The strangest thing is how the illusion disappears the instant you lower your viewpoint (right), particularly when you're looking through a camera. With the surrounding hills out of your eye line, it's suddenly clear that the slope runs towards you. It's a remarkable demonstration of how subtle, but powerful, the subconscious effect is of the skyline on your mental spirit level.

14 September 2010

Model cycling facilities at Wimborne


Cycling in Dorset the other day I popped in to Wimborne's Model Town.

This is one of those 'world famous' attractions that has the term 'world famous' in quotes, which means you'd vaguely heard of it from an uncle when you were little, or from that primary school teacher from Poole you failed to chat up once.

The Model Town, opened in 1951, is a charming one-tenth size reconstruction of Wimborne as it was then, shops, houses, minster and all. You stride around the traffic-free streets, sixty feet tall, like a benign B-movie monster in search of a cycle shop.

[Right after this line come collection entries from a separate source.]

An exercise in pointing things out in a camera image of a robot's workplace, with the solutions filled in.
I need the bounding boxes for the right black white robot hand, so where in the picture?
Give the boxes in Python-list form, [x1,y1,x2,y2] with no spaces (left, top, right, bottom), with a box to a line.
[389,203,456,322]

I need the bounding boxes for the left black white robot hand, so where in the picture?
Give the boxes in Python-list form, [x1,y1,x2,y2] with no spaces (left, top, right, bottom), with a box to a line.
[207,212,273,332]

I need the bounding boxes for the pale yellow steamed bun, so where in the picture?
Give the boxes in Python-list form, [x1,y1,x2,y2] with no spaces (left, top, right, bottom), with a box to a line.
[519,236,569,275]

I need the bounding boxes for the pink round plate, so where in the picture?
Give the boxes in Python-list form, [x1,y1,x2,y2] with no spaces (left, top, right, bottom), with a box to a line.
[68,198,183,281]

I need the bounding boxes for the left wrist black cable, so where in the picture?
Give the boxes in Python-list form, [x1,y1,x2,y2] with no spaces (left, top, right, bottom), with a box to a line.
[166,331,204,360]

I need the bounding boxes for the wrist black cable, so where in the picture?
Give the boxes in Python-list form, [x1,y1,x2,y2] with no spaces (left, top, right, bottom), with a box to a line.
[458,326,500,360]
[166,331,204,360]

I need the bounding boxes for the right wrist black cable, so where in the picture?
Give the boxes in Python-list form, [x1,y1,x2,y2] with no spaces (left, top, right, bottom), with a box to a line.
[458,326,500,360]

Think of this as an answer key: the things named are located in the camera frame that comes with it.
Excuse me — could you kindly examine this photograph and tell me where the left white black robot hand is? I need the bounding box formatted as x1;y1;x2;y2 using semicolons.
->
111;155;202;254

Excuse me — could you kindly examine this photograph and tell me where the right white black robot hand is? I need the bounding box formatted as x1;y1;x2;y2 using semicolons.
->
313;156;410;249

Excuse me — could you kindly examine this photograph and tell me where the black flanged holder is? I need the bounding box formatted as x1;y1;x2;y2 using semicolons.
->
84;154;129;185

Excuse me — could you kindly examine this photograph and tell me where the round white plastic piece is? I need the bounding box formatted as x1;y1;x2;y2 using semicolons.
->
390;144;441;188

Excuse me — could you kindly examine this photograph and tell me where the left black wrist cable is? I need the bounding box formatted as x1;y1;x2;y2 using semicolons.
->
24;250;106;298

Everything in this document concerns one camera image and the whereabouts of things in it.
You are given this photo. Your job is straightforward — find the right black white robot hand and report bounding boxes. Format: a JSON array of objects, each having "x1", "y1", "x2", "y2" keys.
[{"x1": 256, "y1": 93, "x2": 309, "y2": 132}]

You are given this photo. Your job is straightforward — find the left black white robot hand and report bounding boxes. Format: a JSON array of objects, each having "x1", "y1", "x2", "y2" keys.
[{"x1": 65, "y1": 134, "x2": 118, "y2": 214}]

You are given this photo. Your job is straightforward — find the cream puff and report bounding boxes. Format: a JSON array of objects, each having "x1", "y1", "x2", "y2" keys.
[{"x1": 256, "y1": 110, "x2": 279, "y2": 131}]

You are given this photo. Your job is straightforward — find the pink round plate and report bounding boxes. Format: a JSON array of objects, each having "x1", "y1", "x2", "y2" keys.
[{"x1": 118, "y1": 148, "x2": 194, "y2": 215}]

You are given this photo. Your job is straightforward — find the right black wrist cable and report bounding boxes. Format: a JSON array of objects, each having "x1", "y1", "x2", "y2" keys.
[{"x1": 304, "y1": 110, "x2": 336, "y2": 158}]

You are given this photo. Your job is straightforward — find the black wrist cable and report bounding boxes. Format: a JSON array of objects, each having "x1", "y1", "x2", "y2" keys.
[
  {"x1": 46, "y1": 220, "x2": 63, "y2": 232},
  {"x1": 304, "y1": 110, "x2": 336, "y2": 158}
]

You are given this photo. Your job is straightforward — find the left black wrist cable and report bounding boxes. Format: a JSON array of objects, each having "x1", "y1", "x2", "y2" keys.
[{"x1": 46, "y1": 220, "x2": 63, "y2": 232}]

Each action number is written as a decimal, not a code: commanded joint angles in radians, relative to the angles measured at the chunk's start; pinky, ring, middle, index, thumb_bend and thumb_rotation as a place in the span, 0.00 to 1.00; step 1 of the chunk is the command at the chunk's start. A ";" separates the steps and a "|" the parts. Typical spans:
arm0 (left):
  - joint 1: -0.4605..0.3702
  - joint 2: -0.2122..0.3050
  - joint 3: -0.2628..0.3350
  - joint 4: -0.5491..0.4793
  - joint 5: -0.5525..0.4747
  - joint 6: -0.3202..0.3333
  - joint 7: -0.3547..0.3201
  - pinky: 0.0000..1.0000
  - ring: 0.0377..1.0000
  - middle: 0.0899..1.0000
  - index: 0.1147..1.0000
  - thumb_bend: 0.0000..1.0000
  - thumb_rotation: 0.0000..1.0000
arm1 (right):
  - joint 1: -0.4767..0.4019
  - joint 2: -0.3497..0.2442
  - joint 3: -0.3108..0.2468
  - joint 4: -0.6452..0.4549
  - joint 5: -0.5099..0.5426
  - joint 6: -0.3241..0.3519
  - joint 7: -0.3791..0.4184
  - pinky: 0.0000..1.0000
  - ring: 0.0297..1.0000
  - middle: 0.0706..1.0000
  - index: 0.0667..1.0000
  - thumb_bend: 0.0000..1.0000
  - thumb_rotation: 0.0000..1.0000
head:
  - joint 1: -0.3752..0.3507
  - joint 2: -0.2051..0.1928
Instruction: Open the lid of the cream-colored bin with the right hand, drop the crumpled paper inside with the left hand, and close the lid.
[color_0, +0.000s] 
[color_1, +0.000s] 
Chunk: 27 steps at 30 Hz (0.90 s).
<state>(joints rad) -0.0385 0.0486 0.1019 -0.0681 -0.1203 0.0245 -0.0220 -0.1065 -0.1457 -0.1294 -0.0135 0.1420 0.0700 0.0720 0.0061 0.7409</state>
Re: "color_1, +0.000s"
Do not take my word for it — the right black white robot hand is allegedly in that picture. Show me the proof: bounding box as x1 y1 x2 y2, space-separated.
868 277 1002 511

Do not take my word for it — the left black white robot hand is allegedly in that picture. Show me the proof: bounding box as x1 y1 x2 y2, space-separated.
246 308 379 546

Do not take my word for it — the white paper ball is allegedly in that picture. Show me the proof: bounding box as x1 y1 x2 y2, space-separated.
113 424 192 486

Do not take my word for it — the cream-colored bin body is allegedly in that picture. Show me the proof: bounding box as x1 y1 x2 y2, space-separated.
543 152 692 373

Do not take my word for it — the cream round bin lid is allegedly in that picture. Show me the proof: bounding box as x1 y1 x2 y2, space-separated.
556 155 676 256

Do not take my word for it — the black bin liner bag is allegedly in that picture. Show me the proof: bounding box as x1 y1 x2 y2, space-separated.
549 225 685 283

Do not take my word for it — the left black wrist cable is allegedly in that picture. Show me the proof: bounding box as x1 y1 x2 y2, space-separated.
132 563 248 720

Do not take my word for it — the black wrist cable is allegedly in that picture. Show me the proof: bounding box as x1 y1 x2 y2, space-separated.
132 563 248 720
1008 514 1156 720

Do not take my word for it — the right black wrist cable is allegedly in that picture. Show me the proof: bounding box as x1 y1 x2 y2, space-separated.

There are two, both with miniature (but rather modern-looking MTB-style) bikes in their windows.

Crawford's (tel. 347) looks the place to buy a decent new bike for a few guineas, while Dacombe's (tel. 452) seems the place for repairs and advice, or buying an inner tube for a 2.7 inch wheel.


Not much sign of bike parking in 1940s Wimborne by the looks of it, though.

Afterwards you can cycle round the full-size modern-day town, to see if the shops are still there (they're not). It's a pleasant enough place, but when you get cut up by a white van you wish you were sixty feet tall again.

13 September 2010

It's the only language they understand


Our East of England correspondent has sent us this picture he snapped on a ride near Ely over the weekend. It instructs road users to drive and cycle on the left, not just in English but also, helpfully, in Spanish.

Here are a few similar signs we'd like to see in London. (We accept no responsibility for clumsy Babelfish translations.)

Japanese Biggu Ben no shashin o toru to, watashi no mae ni doori ni tachanaide kudasai. When having your photo taken in front of Big Ben, please don't step out backwards into the road in front of me.

Russian Если вы сидите рядом с пивом канала выпивая, то пожалуйста дайте мне комнату задействовать в прошлом If you are sitting next to a canal drinking beer, please give me room to cycle past.

Italian Cammini prego sulla pavimentazione, non sulla pista ciclabile. Particolarmente quando siete un gruppo di 24. Please walk on the pavement, not on the cycle path. Especially when you are a group of 24.

Dutch Ja, weten wij onze het fietser faciliteiten shit zijn. Geen behoefte houden vertellend ons. Yes, we know our cycling facilities are rubbish. No need to keep going on about it.

12 September 2010

Domino effect: Pizzas by bike


The branch of Dominos pizza in Queen St, in the City, does a lot of its deliveries by bike. (Delivery policies are not set centrally by the company, but locally by franchise holders.) We saw six of them stacked up the other day.

Given the current bike boom in London, we think restaurant menus should add some new pizzas for cyclists:

Bike Hire Scheme pizza Half the time, arrives as an empty plate. The other half, the pizza does arrive, but there's nowhere on the table to put it

Cycle Superhighway pizza Whatever toppings happened to be there before, only now coloured blue

Boris pizza Lots of capers but little else

11 September 2010

2010, year of the blues


Blue is clearly the biking colour of 2010: the Barclays-tinted hire bikes, the kerbside cobalt of the Superhypeways...

Now a dive shop has got into the act as well, with this icepop-coloured advert bike, spotted outside Sainsbury's in Clapham. Very nice, but I wish people wouldn't use our bike racks as free advertising space when I'm stopping off to buy a loaf.

Unless, of course, it's some sort of wry comment on the depths to which London's cycle facilities have sunk.